A G&G Consultancy was engaged to perform a field reserves audit for 45 fields in 3 offshore blocks in SW Africa. The data delivered to the consultancy was a USB data disk with over 2 TB of data with 300,000 unstructured files and no catalogue or index.  The data contained many MS Office files (XLS PPT DOC), over 20,000 PDF reports with over 1,000,000 pages of text and many other file formats including subsurface application databases.

The unstructured nature of the data and the absence of a catalogue made it impossible for the team performing the audit to work efficiently or be through within the proposed project schedule.


  • HDS GeoSCOPE was used to index and data mine the content of the USB disks provided

  • Identified all the duplicate digital files on the delivered disk

  • Performed OCR on all scanned reports to allow text analytics to be performed on the content

  • All text content was extracted from scanned pages

  • Identified the data according to “type”

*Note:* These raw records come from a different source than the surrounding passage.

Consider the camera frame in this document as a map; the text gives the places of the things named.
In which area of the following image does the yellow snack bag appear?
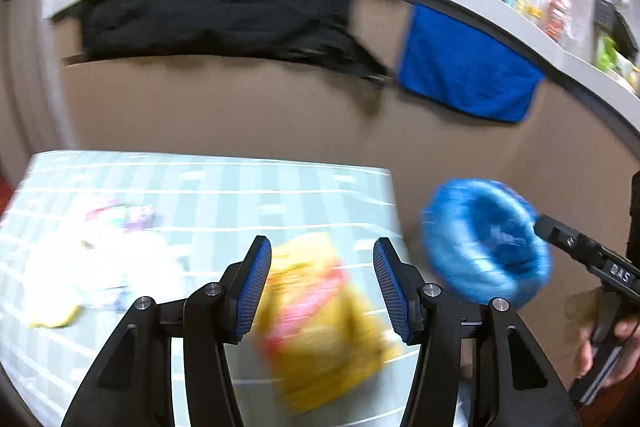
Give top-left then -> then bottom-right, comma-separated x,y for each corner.
252,233 -> 401,413

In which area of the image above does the blue lined trash bin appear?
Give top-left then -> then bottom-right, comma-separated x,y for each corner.
422,179 -> 553,308

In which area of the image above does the person's right hand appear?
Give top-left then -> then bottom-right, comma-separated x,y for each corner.
573,315 -> 639,393

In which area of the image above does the pink purple wrapper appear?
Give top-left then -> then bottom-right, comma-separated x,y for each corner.
80,202 -> 155,248

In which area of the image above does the green checked tablecloth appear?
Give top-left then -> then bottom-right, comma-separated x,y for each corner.
1,150 -> 402,426

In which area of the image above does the blue hanging towel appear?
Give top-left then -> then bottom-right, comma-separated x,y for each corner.
397,4 -> 544,124

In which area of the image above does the black hanging cloth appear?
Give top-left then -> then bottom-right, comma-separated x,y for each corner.
70,0 -> 392,87

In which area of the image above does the black dish rack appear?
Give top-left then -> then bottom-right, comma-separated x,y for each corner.
593,0 -> 639,62

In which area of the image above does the orange bottle on counter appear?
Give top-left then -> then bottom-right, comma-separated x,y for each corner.
544,0 -> 572,42

  • Text analytics was applied to the written reports

  • Metadata headers were extracted from SEGY, DLIS, LAS, UKOOA, P190 formats

  • Once all the metadata was gathered, HDS GeoSCOPE was used to spatially link the data files to Blocks, Fields, Wells and classify against the client taxonomy

  • over 20,000 PDF reports and studies had no associated metadata with the file and folder names being purely numeric.

    HDS identified the content of these PDF files by “data mining” using intelligent business rules run as queries on the OCR’d content of the files.

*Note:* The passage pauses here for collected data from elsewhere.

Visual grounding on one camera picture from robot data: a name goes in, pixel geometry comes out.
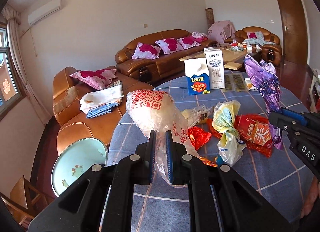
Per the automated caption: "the red snack package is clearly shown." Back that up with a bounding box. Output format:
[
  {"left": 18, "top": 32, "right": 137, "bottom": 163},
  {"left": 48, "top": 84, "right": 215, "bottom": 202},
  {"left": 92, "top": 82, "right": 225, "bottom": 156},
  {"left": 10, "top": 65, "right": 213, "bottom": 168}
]
[{"left": 234, "top": 114, "right": 272, "bottom": 157}]

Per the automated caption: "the red plastic bag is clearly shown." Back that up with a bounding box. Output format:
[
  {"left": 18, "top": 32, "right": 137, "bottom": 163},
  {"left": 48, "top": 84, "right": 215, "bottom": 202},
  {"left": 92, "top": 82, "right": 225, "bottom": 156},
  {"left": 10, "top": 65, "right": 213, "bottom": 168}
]
[{"left": 188, "top": 118, "right": 222, "bottom": 150}]

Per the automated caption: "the clear snack wrapper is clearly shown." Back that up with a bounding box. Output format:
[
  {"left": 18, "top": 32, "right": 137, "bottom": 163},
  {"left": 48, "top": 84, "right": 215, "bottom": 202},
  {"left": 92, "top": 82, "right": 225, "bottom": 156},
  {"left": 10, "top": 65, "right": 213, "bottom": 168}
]
[{"left": 181, "top": 105, "right": 213, "bottom": 128}]

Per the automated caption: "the purple floral plastic bag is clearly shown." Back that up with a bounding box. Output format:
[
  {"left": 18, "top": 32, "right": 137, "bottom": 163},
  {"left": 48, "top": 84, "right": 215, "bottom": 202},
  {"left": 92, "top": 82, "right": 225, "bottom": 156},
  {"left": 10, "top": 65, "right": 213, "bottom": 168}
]
[{"left": 243, "top": 54, "right": 284, "bottom": 151}]

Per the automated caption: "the clear bag red print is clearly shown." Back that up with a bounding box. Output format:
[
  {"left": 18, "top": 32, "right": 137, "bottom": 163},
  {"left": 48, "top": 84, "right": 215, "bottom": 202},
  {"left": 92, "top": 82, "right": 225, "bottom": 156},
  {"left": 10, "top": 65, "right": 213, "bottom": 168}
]
[{"left": 126, "top": 89, "right": 199, "bottom": 183}]

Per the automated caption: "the light blue trash bin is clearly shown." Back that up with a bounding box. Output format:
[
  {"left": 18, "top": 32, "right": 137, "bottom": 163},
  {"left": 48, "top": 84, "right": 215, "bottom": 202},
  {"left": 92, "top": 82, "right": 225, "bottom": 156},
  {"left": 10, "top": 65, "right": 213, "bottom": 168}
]
[{"left": 51, "top": 138, "right": 108, "bottom": 197}]

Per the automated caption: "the right hand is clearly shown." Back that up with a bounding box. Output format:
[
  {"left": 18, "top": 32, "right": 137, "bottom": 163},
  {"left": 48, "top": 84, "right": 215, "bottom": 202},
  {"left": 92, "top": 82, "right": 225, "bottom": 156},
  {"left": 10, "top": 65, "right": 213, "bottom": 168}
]
[{"left": 300, "top": 176, "right": 319, "bottom": 218}]

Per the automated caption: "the small white snack box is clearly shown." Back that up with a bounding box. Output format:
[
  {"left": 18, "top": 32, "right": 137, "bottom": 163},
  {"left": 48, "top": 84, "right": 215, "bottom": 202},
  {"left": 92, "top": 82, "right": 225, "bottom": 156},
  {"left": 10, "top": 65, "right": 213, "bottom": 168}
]
[{"left": 245, "top": 78, "right": 257, "bottom": 91}]

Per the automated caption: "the clear sachet strip right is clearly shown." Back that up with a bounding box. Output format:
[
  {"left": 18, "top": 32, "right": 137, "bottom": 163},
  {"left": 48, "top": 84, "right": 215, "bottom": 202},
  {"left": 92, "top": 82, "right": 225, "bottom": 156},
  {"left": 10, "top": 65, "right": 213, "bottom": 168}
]
[{"left": 233, "top": 73, "right": 247, "bottom": 92}]

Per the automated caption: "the clear sachet strip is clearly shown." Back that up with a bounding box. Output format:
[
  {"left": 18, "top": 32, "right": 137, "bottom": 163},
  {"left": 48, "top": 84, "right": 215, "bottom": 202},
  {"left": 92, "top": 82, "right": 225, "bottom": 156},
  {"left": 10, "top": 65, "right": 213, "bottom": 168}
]
[
  {"left": 233, "top": 73, "right": 247, "bottom": 92},
  {"left": 222, "top": 74, "right": 233, "bottom": 92}
]

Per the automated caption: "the yellow white plastic bag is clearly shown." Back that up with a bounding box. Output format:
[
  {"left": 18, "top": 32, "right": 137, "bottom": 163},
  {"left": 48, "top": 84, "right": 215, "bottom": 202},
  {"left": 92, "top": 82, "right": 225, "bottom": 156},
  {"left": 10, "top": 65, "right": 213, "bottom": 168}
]
[{"left": 212, "top": 100, "right": 246, "bottom": 166}]

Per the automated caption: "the blue checked tablecloth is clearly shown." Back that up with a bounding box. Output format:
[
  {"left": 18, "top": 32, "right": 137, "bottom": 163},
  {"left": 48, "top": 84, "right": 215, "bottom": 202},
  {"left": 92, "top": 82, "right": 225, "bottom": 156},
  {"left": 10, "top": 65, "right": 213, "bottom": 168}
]
[{"left": 108, "top": 77, "right": 313, "bottom": 231}]

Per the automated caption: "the clear sachet strip left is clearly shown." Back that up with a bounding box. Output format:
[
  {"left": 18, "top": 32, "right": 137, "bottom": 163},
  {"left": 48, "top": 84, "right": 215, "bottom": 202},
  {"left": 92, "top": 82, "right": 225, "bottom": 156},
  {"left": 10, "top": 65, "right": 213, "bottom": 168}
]
[{"left": 222, "top": 74, "right": 233, "bottom": 92}]

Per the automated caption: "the folded blue striped cloth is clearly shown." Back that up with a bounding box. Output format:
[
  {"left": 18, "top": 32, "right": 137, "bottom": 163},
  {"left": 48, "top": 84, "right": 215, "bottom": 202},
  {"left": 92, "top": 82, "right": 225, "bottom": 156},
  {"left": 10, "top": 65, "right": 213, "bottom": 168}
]
[{"left": 86, "top": 102, "right": 120, "bottom": 119}]

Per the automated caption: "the white box on coffee table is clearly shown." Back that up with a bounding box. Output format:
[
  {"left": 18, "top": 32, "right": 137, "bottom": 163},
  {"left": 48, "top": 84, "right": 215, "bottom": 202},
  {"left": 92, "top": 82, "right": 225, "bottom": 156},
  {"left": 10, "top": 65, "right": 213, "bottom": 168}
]
[{"left": 246, "top": 44, "right": 253, "bottom": 53}]

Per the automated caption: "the wooden coffee table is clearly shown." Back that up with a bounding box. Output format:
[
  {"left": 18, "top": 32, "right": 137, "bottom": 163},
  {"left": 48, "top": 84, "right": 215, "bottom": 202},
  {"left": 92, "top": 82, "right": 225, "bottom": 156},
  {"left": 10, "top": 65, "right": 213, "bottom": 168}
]
[{"left": 179, "top": 42, "right": 262, "bottom": 72}]

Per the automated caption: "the brown leather armchair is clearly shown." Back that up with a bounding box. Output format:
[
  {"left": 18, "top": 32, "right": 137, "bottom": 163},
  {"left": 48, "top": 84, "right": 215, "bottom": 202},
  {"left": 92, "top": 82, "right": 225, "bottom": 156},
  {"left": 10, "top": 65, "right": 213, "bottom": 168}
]
[{"left": 224, "top": 27, "right": 282, "bottom": 66}]

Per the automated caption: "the blue LOOK milk carton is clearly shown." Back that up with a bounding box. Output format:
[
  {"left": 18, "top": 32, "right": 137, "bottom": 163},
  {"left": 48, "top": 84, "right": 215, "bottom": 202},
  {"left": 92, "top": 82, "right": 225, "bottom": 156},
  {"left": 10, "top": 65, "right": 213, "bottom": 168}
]
[{"left": 184, "top": 58, "right": 210, "bottom": 95}]

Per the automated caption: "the white tall milk carton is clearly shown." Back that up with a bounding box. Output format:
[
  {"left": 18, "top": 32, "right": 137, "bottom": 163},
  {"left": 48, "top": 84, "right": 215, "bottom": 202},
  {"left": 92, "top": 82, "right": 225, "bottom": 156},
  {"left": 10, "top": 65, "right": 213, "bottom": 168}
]
[{"left": 203, "top": 47, "right": 225, "bottom": 90}]

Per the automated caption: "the folded white cloth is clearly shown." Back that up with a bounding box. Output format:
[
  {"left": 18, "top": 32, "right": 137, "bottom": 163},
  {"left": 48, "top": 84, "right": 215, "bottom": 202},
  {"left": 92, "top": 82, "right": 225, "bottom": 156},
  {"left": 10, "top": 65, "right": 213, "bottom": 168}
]
[{"left": 80, "top": 85, "right": 124, "bottom": 114}]

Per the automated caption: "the brown leather long sofa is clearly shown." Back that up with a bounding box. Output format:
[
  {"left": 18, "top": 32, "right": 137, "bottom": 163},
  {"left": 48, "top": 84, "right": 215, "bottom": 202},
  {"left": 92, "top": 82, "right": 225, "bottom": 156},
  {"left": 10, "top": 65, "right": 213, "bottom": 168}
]
[{"left": 114, "top": 29, "right": 216, "bottom": 83}]

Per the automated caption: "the brown wooden door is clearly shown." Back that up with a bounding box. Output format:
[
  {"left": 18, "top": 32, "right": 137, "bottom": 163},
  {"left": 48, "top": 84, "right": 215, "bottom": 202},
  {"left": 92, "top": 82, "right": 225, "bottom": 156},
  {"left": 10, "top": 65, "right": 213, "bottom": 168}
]
[{"left": 277, "top": 0, "right": 308, "bottom": 65}]

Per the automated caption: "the pink red pillow on chaise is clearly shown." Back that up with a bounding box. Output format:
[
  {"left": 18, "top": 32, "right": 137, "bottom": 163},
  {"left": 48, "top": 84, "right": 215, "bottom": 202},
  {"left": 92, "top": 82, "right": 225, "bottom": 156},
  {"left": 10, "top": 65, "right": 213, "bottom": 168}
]
[{"left": 69, "top": 69, "right": 117, "bottom": 90}]

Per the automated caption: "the pink covered chair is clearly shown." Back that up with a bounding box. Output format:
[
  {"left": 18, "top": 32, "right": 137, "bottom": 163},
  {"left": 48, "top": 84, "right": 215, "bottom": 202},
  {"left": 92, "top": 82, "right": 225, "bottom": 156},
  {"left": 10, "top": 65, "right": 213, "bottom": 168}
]
[{"left": 207, "top": 21, "right": 235, "bottom": 43}]

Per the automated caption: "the pink pillow left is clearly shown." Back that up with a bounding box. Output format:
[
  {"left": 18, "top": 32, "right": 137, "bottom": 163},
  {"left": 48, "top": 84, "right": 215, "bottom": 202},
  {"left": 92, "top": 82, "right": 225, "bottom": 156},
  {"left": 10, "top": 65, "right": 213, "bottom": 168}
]
[{"left": 132, "top": 42, "right": 161, "bottom": 59}]

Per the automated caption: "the pink pillow middle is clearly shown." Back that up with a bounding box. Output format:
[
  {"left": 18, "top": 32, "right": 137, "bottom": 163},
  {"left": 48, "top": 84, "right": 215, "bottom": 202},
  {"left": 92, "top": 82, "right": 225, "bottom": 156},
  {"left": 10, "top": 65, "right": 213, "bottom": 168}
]
[{"left": 155, "top": 38, "right": 184, "bottom": 55}]

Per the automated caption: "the pink pillow right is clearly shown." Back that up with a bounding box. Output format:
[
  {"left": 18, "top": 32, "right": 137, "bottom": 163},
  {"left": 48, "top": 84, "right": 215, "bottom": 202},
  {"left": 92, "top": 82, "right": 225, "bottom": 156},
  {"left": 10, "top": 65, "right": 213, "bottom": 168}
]
[{"left": 177, "top": 36, "right": 201, "bottom": 50}]

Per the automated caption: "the brown leather chaise sofa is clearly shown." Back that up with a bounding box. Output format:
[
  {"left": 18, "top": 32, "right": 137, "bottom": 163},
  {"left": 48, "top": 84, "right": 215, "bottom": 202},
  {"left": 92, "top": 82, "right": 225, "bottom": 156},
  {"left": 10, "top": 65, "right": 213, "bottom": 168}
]
[{"left": 52, "top": 65, "right": 155, "bottom": 155}]

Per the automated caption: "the wooden chair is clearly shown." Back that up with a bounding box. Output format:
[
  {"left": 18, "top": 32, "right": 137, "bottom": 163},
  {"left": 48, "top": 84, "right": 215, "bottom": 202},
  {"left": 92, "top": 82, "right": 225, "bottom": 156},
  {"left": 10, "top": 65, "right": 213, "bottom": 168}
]
[{"left": 1, "top": 175, "right": 54, "bottom": 231}]

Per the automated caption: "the tall patterned floor lamp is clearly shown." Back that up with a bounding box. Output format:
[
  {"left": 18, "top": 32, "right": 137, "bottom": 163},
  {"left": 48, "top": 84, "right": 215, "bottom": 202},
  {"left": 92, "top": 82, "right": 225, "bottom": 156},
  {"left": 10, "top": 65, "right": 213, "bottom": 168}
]
[{"left": 205, "top": 8, "right": 215, "bottom": 28}]

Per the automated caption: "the window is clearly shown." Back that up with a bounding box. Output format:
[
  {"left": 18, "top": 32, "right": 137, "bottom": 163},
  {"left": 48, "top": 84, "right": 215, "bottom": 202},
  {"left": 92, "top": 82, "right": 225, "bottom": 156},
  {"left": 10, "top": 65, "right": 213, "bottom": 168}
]
[{"left": 0, "top": 22, "right": 25, "bottom": 120}]

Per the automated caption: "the white air conditioner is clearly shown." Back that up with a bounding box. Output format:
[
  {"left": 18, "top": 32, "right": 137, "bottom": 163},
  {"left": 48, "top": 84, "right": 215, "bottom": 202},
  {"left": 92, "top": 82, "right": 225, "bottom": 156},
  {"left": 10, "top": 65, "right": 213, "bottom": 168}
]
[{"left": 28, "top": 0, "right": 62, "bottom": 26}]

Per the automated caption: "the beige curtain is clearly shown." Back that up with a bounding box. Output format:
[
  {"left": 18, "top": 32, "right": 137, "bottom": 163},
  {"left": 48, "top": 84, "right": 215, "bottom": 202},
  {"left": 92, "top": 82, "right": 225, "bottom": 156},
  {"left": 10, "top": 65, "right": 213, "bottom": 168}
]
[{"left": 1, "top": 4, "right": 52, "bottom": 125}]

  • By this process we were able to identify and classify the key reports and documents pertaining to the field study, without the need open each one and examine their content manually.


  • The Audit Team was able to perform its work within the allotted schedule and utilise 10 times more data than would have been possible using traditional manual methods.

  • The duration of the work was over a period of 6 months with only 3 of the months being active.